■ What the task asks ■
Of all the lines in the records below, copy only those that contain the string "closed".
===== Supplied data
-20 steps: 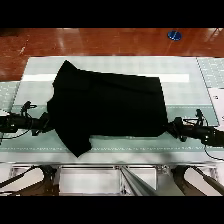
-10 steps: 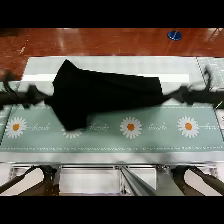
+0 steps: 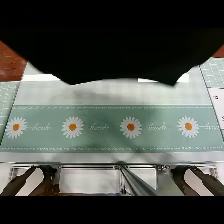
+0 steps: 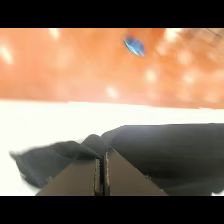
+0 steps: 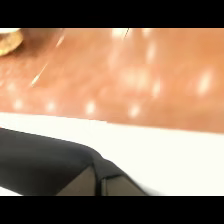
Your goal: Fold the shirts.
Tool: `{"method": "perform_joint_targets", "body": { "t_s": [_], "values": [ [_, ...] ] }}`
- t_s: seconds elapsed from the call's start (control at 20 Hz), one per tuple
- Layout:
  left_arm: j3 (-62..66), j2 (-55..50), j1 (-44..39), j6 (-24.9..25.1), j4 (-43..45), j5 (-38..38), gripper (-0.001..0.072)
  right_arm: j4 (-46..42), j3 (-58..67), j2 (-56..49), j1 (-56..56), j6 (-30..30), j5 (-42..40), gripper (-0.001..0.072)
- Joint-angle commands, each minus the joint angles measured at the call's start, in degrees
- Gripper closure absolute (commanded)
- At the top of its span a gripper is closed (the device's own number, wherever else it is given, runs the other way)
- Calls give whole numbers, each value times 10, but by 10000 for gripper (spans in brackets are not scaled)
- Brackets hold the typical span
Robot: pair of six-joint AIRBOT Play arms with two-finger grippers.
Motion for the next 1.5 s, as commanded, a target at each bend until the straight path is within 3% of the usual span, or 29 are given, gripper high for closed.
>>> {"method": "perform_joint_targets", "body": {
  "t_s": [0.0,0.15,0.3,0.45,0.75,0.95,1.2,1.3,1.45],
  "values": [
    [56,73,-7,-39,122,2,690,-90,59,64,-2,25,38,695],
    [56,144,-104,-79,335,-7,690,-200,53,130,-2,57,67,695],
    [56,208,-247,-133,547,-54,690,-222,24,191,-2,73,100,695],
    [56,254,-343,-172,619,-61,690,-223,-8,223,-2,84,143,695],
    [-5,239,-352,-219,637,-87,690,-204,-102,229,-2,101,165,695],
    [-140,161,-352,-275,630,-74,690,-118,-278,229,-2,81,95,695],
    [-223,-21,-352,-309,600,80,690,-54,-477,131,4,4,-72,695],
    [-219,-106,-352,-339,595,166,690,-61,-483,37,38,-22,-127,695],
    [-172,-222,-348,-367,556,224,690,-68,-435,-130,83,-34,-197,695]
  ]
}}
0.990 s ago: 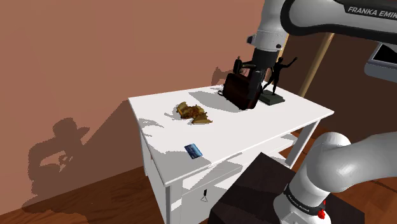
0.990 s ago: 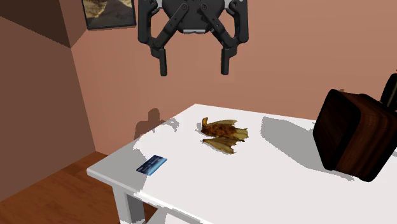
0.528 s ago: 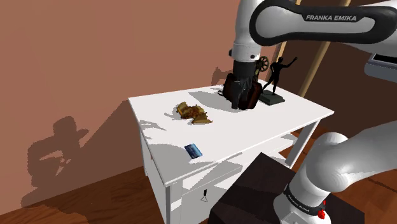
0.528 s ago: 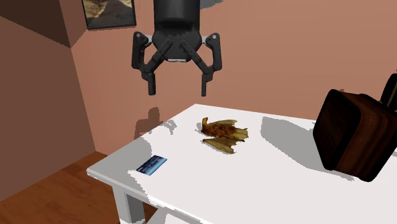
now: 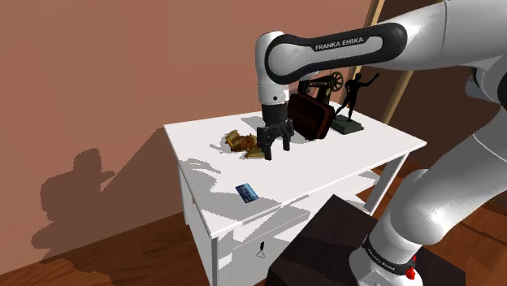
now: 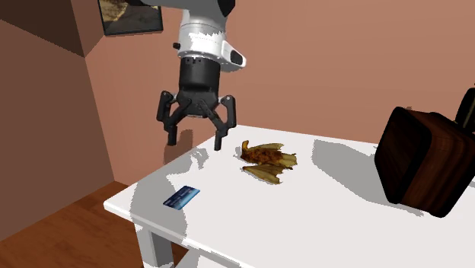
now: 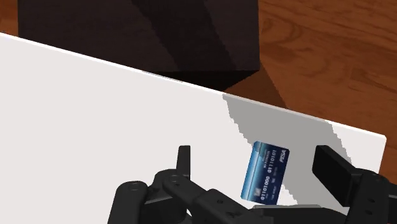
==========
■ Response box ■
- At the top of its span a gripper is closed (the device's own number, wherever else it is given, runs the other way)
Motion for the next 1.5 s, as commanded, a target at each bend until the straight path is within 3% of the usual span, or 29 are given, gripper high for closed.

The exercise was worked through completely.